▸ Problem statement: Each line below from the one containing "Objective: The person" through the one containing "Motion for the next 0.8" is to be given again exactly, and no line outside that span.

-*-

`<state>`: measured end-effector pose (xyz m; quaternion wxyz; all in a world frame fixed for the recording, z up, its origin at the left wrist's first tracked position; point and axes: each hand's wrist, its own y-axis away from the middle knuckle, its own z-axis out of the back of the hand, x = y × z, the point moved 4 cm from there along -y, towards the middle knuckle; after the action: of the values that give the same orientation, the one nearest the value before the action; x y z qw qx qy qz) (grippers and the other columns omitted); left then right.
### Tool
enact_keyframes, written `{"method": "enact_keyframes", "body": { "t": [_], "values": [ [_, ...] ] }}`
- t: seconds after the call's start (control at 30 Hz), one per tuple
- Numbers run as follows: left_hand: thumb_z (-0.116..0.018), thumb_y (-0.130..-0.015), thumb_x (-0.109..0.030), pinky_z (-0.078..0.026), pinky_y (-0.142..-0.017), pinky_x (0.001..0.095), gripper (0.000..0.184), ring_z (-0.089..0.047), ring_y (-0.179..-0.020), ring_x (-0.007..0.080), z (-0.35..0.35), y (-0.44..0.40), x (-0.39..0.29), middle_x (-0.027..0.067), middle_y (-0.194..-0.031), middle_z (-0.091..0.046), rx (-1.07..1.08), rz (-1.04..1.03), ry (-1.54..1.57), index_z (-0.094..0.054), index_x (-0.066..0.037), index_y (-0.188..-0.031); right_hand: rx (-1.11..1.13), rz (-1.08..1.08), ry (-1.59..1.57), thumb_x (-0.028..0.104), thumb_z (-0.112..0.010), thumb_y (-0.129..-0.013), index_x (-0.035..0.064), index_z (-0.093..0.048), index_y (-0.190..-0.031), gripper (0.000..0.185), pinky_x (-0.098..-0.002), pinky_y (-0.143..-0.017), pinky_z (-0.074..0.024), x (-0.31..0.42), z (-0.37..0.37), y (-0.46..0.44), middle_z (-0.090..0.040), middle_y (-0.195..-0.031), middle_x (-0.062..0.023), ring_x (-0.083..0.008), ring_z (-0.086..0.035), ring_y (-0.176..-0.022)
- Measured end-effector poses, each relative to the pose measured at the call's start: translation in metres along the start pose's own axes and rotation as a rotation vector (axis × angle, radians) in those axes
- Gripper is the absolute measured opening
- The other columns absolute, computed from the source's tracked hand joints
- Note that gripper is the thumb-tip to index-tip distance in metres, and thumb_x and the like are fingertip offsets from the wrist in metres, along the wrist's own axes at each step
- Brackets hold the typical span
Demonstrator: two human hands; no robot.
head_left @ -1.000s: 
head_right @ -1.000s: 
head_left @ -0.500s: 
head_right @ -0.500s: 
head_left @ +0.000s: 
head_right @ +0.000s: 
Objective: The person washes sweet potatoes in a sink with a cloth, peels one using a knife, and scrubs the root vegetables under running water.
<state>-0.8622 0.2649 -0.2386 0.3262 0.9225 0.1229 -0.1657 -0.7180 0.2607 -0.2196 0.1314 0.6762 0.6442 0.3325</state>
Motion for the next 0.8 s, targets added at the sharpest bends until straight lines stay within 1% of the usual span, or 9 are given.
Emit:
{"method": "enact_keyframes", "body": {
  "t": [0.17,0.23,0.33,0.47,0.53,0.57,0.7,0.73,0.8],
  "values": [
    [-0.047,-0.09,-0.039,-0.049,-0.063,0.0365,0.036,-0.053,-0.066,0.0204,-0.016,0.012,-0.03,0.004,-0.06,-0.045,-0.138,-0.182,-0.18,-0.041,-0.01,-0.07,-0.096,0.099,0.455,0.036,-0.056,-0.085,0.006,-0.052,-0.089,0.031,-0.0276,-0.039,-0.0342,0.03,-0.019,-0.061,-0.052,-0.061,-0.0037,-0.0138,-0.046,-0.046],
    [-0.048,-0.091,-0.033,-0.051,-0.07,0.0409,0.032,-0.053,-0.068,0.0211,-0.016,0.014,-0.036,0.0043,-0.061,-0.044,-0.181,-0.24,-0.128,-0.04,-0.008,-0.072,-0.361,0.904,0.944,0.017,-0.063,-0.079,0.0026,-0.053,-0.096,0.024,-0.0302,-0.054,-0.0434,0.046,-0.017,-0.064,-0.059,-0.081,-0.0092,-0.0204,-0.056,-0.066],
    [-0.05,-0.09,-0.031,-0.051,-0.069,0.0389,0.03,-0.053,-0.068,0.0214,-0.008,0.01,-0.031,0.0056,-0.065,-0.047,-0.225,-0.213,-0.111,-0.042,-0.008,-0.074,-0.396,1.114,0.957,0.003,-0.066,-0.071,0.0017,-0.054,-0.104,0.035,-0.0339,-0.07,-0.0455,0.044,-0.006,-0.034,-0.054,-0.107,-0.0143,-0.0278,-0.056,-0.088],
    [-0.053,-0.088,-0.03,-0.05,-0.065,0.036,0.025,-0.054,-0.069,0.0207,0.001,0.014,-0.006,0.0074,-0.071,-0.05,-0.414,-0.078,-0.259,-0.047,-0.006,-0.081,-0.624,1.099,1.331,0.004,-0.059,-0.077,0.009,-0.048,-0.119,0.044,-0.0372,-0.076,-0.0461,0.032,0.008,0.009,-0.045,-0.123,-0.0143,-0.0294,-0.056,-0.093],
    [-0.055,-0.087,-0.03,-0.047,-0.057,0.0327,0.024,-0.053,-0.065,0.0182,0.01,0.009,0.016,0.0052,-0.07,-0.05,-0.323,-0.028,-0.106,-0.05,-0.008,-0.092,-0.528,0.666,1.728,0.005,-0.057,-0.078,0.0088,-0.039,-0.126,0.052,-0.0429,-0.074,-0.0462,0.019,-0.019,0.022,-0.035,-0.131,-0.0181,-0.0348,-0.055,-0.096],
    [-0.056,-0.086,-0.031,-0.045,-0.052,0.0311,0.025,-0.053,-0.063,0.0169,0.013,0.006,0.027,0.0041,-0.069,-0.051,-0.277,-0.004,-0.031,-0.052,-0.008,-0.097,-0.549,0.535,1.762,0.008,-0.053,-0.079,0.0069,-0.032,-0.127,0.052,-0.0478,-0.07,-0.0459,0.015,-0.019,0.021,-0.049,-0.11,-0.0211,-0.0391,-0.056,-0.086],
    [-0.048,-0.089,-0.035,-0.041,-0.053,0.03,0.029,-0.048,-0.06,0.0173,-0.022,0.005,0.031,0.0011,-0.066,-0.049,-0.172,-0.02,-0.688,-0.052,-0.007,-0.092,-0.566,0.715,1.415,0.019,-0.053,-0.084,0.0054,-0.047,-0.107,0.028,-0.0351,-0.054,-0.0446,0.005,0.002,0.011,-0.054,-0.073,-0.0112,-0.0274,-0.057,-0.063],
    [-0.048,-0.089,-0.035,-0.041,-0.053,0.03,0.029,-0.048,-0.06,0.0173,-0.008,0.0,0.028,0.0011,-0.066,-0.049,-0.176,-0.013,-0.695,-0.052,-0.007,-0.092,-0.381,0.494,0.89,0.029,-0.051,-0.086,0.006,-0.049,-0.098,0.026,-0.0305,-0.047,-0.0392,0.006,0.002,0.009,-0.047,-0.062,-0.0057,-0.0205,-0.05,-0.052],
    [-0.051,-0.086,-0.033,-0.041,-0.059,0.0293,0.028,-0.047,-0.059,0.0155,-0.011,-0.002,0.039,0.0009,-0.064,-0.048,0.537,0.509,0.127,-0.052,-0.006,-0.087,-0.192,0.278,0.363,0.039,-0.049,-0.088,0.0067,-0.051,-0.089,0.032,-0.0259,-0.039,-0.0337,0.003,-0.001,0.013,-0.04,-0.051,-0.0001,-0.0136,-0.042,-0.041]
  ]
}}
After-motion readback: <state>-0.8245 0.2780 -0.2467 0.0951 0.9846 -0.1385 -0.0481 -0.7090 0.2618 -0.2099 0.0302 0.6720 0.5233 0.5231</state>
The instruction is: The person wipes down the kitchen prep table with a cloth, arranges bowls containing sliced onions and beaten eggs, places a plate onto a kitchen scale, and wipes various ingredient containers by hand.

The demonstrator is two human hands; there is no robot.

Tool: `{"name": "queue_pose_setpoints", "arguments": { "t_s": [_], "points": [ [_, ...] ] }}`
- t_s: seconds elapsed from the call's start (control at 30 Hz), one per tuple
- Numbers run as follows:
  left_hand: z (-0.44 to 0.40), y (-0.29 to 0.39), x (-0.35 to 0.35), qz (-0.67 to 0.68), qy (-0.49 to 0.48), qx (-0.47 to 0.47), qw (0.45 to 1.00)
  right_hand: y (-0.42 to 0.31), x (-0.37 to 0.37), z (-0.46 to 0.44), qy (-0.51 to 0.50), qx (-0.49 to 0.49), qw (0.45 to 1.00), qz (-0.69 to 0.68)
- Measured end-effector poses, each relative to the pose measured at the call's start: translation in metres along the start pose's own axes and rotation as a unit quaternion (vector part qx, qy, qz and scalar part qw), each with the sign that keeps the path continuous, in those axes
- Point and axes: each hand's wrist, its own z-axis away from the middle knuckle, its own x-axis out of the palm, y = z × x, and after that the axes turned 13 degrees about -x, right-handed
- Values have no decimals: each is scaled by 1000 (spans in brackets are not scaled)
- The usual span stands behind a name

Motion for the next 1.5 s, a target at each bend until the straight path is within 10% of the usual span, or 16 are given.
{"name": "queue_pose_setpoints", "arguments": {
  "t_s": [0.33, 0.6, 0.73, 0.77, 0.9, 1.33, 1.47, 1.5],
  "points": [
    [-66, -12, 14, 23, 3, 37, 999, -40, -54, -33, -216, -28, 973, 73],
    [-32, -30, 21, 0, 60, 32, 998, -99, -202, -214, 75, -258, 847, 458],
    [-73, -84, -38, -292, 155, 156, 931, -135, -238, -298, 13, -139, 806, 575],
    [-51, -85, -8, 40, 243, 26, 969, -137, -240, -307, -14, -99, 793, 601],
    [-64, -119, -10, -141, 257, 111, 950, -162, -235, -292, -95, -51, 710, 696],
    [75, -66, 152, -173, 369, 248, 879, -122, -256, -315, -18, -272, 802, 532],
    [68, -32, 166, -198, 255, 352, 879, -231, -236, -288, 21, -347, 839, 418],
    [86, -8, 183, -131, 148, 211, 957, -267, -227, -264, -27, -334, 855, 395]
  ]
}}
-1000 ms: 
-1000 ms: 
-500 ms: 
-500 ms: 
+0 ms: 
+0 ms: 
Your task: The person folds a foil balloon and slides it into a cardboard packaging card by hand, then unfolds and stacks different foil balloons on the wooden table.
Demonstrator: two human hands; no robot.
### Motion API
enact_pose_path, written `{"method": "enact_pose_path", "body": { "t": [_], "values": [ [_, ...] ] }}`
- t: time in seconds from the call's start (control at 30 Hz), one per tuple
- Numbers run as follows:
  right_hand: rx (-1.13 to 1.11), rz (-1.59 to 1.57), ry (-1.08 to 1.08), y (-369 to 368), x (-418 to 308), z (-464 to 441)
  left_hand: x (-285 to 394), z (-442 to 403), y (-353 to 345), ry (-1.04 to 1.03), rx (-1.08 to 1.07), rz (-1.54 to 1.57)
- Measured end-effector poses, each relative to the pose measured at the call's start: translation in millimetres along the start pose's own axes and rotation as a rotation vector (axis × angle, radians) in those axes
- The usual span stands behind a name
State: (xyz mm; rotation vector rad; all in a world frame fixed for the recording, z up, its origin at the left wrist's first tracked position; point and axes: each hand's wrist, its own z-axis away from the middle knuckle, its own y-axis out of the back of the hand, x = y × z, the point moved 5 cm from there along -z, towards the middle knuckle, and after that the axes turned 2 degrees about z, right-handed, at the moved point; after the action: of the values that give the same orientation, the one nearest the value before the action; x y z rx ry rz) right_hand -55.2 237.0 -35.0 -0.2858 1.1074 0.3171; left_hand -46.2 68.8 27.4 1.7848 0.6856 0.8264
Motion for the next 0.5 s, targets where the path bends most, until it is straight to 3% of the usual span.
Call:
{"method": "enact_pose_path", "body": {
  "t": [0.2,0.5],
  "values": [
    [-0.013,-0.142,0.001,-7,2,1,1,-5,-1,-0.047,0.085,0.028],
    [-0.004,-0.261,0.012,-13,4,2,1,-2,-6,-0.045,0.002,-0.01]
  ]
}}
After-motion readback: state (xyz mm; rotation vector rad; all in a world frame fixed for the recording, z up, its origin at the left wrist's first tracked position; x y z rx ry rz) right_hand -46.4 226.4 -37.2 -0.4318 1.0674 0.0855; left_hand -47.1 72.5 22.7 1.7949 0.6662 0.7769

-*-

▸ Exercise response:
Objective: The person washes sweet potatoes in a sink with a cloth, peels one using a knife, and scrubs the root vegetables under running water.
<state>-0.8622 0.2649 -0.2386 0.3262 0.9225 0.1229 -0.1657 -0.7180 0.2607 -0.2196 0.1314 0.6762 0.6442 0.3325</state>
Motion for the next 0.8 s, targets added at the sharpest bends until straight lines stay within 1% of the usual span, or 9 are given.

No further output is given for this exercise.